● Task objective:
Where a line below contains "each", count it. Reply with the total only.

● Records for processing:
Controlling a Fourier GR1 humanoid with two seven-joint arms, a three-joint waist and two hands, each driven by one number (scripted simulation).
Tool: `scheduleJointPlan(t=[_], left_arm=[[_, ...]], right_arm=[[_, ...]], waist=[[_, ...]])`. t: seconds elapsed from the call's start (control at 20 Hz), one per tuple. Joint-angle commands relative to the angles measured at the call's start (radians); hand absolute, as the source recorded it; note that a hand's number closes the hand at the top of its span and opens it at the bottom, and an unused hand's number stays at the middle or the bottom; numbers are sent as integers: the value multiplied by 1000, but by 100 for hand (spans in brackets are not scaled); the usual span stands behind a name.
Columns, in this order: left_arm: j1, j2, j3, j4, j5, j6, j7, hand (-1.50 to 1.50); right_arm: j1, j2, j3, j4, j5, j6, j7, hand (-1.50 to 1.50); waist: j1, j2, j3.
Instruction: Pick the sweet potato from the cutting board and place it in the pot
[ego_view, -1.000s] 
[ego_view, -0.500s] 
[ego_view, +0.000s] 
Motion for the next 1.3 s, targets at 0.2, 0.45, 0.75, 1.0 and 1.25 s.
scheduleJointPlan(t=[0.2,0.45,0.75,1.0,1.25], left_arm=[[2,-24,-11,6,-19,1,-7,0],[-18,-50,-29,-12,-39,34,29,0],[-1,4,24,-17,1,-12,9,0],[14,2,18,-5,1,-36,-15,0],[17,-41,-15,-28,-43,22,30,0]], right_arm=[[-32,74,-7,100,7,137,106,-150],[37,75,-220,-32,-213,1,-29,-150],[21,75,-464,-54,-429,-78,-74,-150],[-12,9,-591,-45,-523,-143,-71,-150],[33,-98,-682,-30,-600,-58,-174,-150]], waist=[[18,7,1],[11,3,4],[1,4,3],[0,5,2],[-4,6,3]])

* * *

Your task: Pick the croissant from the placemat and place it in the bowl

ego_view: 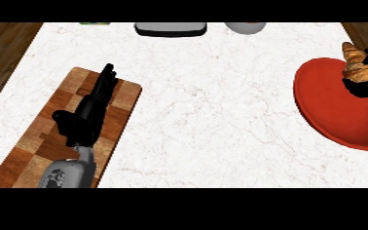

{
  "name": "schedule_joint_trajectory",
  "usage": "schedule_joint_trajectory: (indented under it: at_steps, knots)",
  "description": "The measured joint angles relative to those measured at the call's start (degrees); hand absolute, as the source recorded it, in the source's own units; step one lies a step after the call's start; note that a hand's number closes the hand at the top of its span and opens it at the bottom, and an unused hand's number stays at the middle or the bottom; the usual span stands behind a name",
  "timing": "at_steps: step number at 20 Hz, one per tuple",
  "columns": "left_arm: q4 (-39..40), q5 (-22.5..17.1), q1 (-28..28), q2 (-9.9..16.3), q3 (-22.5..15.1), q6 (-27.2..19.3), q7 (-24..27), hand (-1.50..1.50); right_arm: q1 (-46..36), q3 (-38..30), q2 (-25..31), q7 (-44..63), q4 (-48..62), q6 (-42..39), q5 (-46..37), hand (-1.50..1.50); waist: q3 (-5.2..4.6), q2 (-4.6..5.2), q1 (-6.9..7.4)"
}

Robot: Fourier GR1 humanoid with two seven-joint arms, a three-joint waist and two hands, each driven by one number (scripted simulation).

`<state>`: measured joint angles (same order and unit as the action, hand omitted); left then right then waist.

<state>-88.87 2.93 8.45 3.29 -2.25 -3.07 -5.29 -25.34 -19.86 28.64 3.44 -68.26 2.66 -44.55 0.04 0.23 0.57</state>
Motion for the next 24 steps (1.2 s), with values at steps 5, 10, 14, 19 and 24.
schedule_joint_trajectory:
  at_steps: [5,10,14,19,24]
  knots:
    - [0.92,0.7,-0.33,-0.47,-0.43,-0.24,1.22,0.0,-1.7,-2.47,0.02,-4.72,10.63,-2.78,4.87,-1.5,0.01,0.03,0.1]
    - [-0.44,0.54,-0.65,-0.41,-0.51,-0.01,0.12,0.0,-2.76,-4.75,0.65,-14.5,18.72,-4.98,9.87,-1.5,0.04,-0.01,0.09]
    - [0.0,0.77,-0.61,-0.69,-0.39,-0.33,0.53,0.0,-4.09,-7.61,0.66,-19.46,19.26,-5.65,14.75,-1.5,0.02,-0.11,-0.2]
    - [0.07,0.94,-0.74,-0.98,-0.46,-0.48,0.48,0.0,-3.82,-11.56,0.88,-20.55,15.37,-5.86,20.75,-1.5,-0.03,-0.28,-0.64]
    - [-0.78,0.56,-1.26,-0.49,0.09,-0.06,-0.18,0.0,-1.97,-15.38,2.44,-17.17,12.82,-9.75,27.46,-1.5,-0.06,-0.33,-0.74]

● Response box:
2